Data extracted from a collection
————

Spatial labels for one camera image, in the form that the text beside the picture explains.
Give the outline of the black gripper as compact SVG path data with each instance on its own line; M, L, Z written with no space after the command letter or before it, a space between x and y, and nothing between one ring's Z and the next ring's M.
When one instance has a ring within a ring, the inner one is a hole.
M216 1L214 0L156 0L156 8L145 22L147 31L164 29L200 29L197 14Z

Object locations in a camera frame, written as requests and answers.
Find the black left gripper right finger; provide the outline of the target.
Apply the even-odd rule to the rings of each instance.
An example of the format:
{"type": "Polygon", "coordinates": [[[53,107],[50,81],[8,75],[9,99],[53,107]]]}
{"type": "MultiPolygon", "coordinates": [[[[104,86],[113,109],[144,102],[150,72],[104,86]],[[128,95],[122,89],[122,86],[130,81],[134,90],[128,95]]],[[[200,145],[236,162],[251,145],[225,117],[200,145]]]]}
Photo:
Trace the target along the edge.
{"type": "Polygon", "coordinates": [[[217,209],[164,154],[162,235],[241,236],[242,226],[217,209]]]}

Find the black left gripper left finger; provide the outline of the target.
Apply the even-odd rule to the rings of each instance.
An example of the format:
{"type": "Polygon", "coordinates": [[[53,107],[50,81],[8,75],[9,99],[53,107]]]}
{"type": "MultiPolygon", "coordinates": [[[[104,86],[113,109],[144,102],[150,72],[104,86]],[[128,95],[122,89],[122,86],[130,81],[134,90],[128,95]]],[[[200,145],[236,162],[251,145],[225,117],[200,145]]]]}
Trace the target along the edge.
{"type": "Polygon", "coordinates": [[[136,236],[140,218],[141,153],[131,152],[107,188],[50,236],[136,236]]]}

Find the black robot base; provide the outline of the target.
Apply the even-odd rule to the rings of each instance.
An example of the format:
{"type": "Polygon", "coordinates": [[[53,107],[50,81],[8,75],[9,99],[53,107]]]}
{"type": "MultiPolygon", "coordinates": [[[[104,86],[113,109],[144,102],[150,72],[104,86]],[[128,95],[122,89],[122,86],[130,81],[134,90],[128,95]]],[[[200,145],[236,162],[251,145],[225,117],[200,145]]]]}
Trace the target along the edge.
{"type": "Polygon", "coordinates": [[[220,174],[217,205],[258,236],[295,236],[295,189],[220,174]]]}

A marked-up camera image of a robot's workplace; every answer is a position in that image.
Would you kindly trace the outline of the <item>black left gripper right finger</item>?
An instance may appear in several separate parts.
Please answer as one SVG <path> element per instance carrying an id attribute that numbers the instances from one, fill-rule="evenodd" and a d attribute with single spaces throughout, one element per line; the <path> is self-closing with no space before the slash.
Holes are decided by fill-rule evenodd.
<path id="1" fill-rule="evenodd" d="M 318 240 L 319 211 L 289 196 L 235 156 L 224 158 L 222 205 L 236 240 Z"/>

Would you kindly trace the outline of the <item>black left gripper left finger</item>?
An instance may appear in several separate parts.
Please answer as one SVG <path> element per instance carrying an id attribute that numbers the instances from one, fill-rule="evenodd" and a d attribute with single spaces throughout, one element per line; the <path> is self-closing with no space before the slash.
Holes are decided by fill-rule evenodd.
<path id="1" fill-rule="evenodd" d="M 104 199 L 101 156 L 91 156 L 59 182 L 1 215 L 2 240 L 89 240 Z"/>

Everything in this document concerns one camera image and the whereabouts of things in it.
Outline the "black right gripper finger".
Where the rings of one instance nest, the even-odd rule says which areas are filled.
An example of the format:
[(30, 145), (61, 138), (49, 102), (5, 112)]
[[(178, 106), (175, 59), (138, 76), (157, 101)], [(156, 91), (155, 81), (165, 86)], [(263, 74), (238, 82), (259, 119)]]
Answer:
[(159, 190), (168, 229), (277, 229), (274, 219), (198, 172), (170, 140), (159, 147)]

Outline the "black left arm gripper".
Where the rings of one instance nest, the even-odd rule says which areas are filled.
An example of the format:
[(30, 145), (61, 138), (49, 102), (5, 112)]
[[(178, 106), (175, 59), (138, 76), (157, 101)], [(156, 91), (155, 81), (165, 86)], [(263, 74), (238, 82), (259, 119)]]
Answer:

————

## TASK TO CARRY OUT
Scan the records above, then copy out each line that mentions "item".

## COMPLETED TASK
Would you kindly trace the outline of the <item>black left gripper right finger</item>?
Would you kindly trace the outline of the <item>black left gripper left finger</item>?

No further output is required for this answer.